**INFORMATION PROVIDED:**
----------------
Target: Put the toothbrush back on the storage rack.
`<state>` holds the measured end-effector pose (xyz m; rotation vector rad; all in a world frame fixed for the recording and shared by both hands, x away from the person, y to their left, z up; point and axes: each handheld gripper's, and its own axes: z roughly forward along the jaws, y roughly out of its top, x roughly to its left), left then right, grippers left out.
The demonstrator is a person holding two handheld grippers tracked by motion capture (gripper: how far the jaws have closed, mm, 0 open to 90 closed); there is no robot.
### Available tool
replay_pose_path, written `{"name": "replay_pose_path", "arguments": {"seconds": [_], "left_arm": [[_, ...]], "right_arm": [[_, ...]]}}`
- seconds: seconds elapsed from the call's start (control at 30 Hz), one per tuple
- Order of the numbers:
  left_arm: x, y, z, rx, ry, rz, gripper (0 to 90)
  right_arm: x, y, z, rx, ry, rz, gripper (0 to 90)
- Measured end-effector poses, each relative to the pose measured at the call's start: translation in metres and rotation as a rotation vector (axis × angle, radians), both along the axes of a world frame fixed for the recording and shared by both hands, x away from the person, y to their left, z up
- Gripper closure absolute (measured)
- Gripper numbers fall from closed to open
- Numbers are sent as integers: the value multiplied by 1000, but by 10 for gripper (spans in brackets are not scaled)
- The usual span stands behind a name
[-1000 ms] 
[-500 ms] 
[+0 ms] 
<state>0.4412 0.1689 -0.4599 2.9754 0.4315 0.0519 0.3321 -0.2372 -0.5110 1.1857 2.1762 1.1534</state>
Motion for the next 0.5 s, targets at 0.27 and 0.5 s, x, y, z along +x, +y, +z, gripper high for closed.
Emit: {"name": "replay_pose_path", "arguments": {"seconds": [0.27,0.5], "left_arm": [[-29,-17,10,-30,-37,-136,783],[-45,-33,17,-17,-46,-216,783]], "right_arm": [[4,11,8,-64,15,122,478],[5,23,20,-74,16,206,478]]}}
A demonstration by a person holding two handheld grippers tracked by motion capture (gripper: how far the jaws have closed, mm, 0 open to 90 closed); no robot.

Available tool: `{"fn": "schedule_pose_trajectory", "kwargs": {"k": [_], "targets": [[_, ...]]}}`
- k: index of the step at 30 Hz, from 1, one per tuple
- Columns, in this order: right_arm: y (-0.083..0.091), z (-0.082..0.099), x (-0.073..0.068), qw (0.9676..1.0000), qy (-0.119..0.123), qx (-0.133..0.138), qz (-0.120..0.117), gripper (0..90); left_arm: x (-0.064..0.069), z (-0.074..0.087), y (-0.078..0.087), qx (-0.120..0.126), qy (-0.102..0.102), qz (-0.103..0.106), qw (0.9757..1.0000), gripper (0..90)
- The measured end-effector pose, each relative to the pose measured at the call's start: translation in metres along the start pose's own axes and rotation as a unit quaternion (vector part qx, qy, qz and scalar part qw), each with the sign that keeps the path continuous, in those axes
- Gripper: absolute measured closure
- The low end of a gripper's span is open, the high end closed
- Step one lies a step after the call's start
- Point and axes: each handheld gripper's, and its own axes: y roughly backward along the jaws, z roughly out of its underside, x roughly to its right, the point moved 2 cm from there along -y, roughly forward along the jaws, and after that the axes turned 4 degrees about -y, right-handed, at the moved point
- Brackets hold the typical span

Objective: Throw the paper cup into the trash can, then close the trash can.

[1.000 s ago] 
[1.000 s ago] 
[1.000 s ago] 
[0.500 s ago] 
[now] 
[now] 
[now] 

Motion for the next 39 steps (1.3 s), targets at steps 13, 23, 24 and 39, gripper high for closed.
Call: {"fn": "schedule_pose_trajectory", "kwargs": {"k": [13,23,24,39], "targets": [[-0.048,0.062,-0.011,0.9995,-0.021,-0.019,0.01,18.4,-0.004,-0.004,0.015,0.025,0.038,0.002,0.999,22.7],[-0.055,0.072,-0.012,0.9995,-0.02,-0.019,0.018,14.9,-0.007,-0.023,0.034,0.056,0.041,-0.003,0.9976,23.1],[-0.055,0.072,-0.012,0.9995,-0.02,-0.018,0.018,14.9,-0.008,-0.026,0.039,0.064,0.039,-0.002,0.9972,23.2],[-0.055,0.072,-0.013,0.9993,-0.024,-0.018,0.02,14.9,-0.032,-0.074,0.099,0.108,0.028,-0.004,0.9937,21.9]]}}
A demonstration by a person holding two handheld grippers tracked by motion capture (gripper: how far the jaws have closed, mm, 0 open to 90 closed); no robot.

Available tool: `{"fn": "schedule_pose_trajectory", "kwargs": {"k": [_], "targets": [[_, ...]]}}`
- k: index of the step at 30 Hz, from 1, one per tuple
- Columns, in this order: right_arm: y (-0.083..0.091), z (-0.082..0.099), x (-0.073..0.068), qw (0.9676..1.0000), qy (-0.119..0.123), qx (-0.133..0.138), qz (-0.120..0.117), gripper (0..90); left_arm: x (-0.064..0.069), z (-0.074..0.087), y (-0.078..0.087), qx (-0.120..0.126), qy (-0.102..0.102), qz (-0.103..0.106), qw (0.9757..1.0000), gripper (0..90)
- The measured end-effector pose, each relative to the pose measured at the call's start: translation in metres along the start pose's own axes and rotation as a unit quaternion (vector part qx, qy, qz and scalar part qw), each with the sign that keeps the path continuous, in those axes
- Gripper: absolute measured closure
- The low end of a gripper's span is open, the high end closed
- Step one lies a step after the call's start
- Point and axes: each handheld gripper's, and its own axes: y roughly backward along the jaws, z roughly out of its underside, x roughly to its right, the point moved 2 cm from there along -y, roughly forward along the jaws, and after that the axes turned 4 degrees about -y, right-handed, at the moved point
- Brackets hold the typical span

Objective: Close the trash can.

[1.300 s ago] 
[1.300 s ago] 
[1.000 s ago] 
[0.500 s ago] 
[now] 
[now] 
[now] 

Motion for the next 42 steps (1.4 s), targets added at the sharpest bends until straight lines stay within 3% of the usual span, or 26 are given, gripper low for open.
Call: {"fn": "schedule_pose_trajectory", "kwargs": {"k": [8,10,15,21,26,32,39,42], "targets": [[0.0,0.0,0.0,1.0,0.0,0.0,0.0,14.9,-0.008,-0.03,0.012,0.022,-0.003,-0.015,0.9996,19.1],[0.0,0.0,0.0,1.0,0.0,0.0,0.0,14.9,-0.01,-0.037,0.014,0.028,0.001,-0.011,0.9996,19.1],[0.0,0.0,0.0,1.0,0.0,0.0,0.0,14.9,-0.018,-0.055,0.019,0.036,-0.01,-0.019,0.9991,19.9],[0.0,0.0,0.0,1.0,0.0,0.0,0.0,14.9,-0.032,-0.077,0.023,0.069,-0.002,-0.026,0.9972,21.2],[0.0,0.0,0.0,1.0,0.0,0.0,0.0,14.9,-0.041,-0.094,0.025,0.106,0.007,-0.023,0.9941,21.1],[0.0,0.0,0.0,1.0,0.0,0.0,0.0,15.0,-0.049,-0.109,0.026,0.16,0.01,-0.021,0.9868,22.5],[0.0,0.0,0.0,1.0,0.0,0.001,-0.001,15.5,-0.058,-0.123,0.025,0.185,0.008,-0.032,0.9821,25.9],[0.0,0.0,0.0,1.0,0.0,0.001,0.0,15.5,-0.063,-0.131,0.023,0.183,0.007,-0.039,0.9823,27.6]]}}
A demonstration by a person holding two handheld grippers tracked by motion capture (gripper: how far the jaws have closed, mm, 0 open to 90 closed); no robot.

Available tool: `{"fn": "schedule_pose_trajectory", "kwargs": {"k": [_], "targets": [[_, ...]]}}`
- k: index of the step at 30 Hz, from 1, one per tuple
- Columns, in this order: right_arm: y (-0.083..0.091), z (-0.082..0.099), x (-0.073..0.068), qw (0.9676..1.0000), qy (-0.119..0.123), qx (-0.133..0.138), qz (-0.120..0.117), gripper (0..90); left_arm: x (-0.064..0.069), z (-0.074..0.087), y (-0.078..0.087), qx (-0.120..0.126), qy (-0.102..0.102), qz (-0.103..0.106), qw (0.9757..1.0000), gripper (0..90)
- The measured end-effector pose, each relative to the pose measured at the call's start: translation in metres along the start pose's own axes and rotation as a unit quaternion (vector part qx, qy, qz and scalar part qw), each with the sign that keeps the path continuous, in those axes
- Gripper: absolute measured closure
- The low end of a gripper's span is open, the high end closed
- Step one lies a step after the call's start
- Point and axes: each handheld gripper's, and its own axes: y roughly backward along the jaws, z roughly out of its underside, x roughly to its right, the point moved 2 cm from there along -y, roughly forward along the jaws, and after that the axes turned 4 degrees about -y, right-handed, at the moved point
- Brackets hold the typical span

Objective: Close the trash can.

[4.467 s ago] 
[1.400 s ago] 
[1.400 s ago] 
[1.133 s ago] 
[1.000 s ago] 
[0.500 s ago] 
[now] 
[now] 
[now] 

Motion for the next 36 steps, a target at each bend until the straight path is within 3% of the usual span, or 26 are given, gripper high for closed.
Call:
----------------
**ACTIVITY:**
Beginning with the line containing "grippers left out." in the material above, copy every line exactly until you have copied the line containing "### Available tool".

**ANSWER SPACE:**
`<state>` holds the measured end-effector pose (xyz m; rotation vector rad; all in a world frame fixed for the recording and shared by both hands, x away from the person, y to their left, z up; point and axes: each handheld gripper's, and its own axes: z roughly forward along the jaws, y roughly out of its top, x roughly to its left), left then right, grippers left out.
The demonstrator is a person holding two handheld grippers tracked by motion capture (gripper: how far the jaws have closed, mm, 0 open to 90 closed); there is no robot.
### Available tool

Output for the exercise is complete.